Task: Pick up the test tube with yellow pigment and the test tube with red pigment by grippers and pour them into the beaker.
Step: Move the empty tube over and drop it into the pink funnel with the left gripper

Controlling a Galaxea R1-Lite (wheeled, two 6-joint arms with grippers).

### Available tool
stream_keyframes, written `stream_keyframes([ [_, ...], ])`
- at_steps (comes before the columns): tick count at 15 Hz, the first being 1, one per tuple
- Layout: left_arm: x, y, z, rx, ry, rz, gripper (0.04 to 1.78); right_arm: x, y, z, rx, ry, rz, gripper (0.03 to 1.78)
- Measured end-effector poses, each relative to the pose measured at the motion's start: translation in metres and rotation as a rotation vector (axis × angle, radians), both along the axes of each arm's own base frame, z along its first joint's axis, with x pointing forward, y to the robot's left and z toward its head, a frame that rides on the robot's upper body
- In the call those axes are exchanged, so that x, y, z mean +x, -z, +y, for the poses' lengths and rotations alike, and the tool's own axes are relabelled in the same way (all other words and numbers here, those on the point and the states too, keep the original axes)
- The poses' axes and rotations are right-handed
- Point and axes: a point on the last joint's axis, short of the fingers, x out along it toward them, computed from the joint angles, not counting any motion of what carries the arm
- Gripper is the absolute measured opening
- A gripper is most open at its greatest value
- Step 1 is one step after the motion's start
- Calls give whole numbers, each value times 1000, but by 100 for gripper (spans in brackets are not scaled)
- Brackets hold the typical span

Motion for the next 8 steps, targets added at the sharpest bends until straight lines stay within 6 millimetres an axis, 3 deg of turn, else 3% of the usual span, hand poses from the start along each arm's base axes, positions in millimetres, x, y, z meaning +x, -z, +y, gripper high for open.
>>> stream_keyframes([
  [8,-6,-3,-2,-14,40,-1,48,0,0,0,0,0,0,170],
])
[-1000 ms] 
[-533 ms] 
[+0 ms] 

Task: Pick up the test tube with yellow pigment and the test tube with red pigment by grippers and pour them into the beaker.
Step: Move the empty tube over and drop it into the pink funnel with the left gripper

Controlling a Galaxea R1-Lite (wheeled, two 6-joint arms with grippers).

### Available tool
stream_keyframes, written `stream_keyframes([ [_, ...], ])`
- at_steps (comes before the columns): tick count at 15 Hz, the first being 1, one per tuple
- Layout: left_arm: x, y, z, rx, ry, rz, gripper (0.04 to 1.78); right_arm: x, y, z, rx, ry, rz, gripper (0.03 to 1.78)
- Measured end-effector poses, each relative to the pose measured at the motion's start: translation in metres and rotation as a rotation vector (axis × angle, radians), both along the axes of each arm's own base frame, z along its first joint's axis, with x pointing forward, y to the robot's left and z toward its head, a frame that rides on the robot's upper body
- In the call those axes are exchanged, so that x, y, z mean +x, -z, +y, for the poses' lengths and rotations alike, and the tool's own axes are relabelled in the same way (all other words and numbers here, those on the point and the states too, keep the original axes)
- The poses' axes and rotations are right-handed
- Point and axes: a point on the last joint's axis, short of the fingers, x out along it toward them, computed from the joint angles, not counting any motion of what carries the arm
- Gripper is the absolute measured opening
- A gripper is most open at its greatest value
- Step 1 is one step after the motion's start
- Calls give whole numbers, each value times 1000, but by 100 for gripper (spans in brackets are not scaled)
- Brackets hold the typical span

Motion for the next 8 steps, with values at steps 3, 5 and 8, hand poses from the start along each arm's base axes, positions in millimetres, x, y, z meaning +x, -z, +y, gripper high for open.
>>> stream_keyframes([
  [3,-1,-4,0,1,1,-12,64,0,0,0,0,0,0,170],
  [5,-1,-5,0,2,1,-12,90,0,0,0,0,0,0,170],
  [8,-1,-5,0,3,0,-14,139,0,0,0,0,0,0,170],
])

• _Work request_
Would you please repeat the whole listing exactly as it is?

• _Answer section_
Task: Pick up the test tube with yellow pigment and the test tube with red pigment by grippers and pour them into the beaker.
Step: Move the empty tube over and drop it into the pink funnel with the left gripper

Controlling a Galaxea R1-Lite (wheeled, two 6-joint arms with grippers).

### Available tool
stream_keyframes, written `stream_keyframes([ [_, ...], ])`
- at_steps (comes before the columns): tick count at 15 Hz, the first being 1, one per tuple
- Layout: left_arm: x, y, z, rx, ry, rz, gripper (0.04 to 1.78); right_arm: x, y, z, rx, ry, rz, gripper (0.03 to 1.78)
- Measured end-effector poses, each relative to the pose measured at the motion's start: translation in metres and rotation as a rotation vector (axis × angle, radians), both along the axes of each arm's own base frame, z along its first joint's axis, with x pointing forward, y to the robot's left and z toward its head, a frame that rides on the robot's upper body
- In the call those axes are exchanged, so that x, y, z mean +x, -z, +y, for the poses' lengths and rotations alike, and the tool's own axes are relabelled in the same way (all other words and numbers here, those on the point and the states too, keep the original axes)
- The poses' axes and rotations are right-handed
- Point and axes: a point on the last joint's axis, short of the fingers, x out along it toward them, computed from the joint angles, not counting any motion of what carries the arm
- Gripper is the absolute measured opening
- A gripper is most open at its greatest value
- Step 1 is one step after the motion's start
- Calls give whole numbers, each value times 1000, but by 100 for gripper (spans in brackets are not scaled)
- Brackets hold the typical span

Motion for the next 8 steps, targets added at the sharpest bends until straight lines stay within 6 millimetres an axis, 3 deg of turn, else 3% of the usual span, hand poses from the start along each arm's base axes, positions in millimetres, x, y, z meaning +x, -z, +y, gripper high for open.
>>> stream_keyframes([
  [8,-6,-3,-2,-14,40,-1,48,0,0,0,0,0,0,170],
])
[-1000 ms] 
[-533 ms] 
[+0 ms] 

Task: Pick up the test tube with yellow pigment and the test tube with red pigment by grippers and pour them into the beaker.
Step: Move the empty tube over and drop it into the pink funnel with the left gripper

Controlling a Galaxea R1-Lite (wheeled, two 6-joint arms with grippers).

### Available tool
stream_keyframes, written `stream_keyframes([ [_, ...], ])`
- at_steps (comes before the columns): tick count at 15 Hz, the first being 1, one per tuple
- Layout: left_arm: x, y, z, rx, ry, rz, gripper (0.04 to 1.78); right_arm: x, y, z, rx, ry, rz, gripper (0.03 to 1.78)
- Measured end-effector poses, each relative to the pose measured at the motion's start: translation in metres and rotation as a rotation vector (axis × angle, radians), both along the axes of each arm's own base frame, z along its first joint's axis, with x pointing forward, y to the robot's left and z toward its head, a frame that rides on the robot's upper body
- In the call those axes are exchanged, so that x, y, z mean +x, -z, +y, for the poses' lengths and rotations alike, and the tool's own axes are relabelled in the same way (all other words and numbers here, those on the point and the states too, keep the original axes)
- The poses' axes and rotations are right-handed
- Point and axes: a point on the last joint's axis, short of the fingers, x out along it toward them, computed from the joint angles, not counting any motion of what carries the arm
- Gripper is the absolute measured opening
- A gripper is most open at its greatest value
- Step 1 is one step after the motion's start
- Calls give whole numbers, each value times 1000, but by 100 for gripper (spans in brackets are not scaled)
- Brackets hold the typical span

Motion for the next 8 steps, with values at steps 3, 5 and 8, hand poses from the start along each arm's base axes, positions in millimetres, x, y, z meaning +x, -z, +y, gripper high for open.
>>> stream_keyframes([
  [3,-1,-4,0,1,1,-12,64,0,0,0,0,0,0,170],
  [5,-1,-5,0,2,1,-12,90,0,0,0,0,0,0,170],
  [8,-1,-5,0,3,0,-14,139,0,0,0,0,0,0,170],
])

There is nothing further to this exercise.